Or maybe you did?
I polled Twitter to see if anyone else noticed an influx of activity and friend requests from Facebook over the holidays, loosely interpreted as the end of December. Meg agreed, and everyone else wisely continued enjoying their seasonal free time.
According to Hitwise, Facebook saw its highest ever daily traffic number on December 24, 2008. This trend mirrors December 2007, when on December 24, Facebook hit its (at the time) high water mark, which it didn’t reach again until July 2008.
Hitwise offers up three logical explanations: weather, boredom and holiday greetings. All of these seem very smart, and probably contribute to the scads of new people joining Facebook over the holidays. I can see free time as a big contributor, since: a) current members have more time to search for and invite their friends and b) invitees have more time to investigate this Facebook thing they’ve heard so much about.
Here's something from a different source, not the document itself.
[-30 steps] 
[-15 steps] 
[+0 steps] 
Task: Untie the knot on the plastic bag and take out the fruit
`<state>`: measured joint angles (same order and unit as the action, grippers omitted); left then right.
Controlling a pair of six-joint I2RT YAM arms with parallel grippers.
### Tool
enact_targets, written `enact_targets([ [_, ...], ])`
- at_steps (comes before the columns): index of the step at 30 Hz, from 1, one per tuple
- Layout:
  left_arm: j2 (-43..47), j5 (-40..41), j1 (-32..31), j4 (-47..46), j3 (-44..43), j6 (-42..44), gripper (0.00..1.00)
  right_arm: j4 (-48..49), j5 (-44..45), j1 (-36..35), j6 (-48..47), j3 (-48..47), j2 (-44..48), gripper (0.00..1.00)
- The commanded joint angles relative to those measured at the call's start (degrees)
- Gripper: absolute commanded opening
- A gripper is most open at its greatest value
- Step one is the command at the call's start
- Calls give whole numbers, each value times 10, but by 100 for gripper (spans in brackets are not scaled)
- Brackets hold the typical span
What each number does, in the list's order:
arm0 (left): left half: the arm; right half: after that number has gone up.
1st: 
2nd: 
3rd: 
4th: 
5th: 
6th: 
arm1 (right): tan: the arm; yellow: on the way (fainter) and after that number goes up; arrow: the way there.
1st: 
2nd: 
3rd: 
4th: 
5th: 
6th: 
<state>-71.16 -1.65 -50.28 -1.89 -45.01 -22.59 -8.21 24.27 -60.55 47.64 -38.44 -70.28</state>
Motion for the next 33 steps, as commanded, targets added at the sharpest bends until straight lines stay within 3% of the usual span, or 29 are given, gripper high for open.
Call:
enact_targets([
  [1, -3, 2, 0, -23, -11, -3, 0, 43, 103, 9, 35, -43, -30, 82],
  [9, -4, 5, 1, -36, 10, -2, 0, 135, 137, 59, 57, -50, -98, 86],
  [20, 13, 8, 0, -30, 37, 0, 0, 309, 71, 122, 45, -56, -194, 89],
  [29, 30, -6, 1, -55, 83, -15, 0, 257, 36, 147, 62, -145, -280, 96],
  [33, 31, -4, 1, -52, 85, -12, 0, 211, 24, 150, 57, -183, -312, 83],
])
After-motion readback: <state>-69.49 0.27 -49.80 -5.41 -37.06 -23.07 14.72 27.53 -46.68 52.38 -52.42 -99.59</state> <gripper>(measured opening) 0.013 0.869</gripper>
Even though most of us consider Facebook self-explanatory, it’s not. Mainly because computers, not just Facebook, are not to many people. Over the holidays, family members gather. Have you ever been asked by a family member to troubleshoot a home computer over the holidays? Be honest.
My guess is a lot of family gatherings this year (and last) included conversations about how they could easily stay in touch throughout the year with Facebook, complete with a demo from the resident super user.
I spent some time doing that myself this year. Did you? Did you notice a bunch of new-old friends out there on FB around the holidays?
And just in time for all its new holiday users, Twitter has been hit by its first phishing scam and its first account hijacking. I wonder if those were motivated by weather, boredom or holiday greetings? Anyway, typically, this type of activity signals the passage into mainstream, i.e. more users (and n00bs), makes the network more valuable to scammers.